EXERCISE PROMPT> Every line in the material below that includes "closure" should be copied.

DATA FOR THE TASK>
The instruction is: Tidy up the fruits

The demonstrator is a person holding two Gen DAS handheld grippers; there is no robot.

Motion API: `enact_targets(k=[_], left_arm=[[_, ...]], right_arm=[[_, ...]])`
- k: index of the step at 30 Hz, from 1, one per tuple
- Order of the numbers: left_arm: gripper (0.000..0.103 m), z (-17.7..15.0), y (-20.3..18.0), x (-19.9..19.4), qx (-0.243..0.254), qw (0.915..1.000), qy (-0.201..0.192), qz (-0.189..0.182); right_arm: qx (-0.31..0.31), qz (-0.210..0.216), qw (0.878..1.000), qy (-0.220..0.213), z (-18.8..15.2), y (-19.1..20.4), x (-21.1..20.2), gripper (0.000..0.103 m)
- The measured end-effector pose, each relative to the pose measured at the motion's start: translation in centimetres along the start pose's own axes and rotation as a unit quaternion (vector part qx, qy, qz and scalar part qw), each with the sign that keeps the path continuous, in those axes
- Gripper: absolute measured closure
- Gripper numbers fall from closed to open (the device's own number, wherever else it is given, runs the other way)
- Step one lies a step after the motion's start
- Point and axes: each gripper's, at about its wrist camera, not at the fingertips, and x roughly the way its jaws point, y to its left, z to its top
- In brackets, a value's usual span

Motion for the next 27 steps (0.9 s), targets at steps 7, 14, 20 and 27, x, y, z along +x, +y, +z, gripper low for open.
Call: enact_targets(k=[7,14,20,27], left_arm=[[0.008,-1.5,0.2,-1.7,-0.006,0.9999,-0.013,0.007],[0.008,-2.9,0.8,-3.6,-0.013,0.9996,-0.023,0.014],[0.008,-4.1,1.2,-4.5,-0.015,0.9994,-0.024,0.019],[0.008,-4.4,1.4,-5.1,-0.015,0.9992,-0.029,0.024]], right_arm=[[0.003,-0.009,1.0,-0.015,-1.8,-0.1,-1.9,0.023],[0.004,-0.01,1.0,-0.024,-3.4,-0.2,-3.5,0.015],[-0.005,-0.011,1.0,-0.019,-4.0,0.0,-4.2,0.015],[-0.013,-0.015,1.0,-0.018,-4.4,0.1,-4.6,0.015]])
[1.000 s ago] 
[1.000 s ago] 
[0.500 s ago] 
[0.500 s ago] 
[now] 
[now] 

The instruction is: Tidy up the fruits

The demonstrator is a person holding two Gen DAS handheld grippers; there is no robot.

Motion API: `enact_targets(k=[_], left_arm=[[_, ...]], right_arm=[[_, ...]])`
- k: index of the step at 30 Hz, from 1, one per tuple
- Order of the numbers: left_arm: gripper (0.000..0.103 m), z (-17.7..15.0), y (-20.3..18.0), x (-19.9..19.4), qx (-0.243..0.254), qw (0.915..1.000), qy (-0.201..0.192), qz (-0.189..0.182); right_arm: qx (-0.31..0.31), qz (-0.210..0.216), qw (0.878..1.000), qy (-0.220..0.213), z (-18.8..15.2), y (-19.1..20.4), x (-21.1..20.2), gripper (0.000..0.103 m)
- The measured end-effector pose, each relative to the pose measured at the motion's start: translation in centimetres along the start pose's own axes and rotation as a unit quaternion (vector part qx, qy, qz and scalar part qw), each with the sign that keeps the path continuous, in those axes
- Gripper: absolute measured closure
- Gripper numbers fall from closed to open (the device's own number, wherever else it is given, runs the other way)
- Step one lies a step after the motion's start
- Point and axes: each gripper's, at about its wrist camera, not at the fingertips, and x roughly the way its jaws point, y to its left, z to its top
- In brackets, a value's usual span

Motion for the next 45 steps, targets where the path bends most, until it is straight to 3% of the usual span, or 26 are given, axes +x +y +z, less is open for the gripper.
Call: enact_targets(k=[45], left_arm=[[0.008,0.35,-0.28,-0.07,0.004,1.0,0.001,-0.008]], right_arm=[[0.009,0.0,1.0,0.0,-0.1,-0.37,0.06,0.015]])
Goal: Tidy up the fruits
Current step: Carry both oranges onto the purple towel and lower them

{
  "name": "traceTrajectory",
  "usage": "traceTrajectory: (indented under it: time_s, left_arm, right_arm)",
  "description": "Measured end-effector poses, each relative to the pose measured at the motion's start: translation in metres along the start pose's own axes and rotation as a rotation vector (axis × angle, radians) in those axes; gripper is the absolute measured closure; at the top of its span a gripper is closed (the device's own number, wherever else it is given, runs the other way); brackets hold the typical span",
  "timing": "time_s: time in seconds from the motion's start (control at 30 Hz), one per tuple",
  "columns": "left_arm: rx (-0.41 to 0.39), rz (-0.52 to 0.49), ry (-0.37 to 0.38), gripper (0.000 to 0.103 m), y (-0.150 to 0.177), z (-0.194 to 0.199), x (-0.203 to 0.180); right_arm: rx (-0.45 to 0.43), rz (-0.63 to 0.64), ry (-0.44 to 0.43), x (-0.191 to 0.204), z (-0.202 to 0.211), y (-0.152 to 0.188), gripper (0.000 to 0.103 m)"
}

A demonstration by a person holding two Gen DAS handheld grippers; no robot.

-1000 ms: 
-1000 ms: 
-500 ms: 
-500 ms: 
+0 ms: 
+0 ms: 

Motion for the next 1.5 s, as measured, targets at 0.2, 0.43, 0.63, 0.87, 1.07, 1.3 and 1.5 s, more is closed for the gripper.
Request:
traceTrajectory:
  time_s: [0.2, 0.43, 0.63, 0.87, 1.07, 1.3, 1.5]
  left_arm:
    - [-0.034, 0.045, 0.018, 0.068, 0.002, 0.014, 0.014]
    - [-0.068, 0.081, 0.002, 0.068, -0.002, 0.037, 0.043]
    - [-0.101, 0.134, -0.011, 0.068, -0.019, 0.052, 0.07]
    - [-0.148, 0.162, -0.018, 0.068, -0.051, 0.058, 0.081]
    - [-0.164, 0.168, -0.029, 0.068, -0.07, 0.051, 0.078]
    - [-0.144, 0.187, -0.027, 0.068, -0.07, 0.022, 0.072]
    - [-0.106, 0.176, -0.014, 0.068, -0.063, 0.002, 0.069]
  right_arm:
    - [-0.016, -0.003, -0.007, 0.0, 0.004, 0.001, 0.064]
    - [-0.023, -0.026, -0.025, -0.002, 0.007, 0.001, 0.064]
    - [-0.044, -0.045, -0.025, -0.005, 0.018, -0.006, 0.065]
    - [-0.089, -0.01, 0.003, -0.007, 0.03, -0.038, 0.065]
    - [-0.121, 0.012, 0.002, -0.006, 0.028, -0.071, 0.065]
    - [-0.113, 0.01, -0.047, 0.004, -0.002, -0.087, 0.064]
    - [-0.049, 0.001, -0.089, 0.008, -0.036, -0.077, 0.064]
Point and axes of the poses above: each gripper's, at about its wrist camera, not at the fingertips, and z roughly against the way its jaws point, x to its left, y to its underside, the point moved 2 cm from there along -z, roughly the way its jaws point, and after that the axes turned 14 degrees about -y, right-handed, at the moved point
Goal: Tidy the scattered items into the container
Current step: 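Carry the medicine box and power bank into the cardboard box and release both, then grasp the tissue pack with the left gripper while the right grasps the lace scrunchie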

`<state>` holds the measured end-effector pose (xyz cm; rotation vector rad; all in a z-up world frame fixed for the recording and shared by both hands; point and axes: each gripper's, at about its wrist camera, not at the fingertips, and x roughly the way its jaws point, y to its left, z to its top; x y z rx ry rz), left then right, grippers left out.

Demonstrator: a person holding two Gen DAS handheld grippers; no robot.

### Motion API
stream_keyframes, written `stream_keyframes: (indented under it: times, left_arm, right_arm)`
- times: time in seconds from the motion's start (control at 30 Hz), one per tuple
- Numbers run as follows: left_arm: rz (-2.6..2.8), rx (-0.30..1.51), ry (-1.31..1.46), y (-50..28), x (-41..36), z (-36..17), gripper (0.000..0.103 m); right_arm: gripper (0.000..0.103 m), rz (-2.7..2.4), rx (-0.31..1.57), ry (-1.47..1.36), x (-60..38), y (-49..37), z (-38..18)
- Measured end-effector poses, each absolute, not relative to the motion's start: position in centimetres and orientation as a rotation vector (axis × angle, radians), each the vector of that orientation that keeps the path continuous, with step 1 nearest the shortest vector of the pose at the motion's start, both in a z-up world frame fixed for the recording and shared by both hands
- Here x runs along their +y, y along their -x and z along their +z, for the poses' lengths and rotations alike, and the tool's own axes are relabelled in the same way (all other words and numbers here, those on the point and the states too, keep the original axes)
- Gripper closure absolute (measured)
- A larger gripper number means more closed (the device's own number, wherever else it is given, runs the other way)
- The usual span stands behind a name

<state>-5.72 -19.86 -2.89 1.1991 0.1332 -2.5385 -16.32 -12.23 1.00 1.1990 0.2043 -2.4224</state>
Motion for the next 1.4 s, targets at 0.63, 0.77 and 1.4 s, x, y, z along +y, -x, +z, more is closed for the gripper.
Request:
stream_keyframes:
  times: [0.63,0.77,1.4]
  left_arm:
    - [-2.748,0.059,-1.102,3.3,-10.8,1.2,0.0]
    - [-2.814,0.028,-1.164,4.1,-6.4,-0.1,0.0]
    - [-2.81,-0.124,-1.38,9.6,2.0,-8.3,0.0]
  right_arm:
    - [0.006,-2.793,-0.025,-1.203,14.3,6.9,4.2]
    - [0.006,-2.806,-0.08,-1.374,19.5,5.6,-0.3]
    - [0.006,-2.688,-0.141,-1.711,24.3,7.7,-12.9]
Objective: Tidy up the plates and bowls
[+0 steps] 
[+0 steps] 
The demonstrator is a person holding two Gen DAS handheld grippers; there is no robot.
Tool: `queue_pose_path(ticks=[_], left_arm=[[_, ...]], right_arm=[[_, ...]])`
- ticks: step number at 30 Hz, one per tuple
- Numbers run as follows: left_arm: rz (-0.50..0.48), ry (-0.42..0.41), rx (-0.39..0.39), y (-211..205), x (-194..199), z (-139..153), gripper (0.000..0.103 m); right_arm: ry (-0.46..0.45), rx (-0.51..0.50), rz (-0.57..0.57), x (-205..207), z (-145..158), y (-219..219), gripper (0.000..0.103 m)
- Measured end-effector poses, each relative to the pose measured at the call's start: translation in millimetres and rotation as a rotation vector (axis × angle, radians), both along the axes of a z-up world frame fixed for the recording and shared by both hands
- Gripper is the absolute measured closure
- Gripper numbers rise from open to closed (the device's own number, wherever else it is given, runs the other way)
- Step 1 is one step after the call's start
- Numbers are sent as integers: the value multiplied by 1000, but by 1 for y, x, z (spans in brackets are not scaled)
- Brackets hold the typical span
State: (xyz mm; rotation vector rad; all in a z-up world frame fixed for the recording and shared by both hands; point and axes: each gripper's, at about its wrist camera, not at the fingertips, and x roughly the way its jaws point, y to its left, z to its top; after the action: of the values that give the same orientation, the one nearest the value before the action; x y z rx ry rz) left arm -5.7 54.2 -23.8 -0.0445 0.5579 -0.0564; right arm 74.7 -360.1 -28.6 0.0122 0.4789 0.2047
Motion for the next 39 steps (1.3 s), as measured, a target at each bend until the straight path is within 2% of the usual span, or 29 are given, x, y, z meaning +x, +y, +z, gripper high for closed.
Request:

ANSWER TO THE EXERCISE>
- Gripper: absolute measured closure
- Gripper: absolute measured closure
  "description": "Measured end-effector poses, each relative to the pose measured at the motion's start: translation in metres along the start pose's own axes and rotation as a rotation vector (axis × angle, radians) in those axes; gripper is the absolute measured closure; at the top of its span a gripper is closed (the device's own number, wherever else it is given, runs the other way); brackets hold the typical span",
- Gripper closure absolute (measured)
- Gripper is the absolute measured closure

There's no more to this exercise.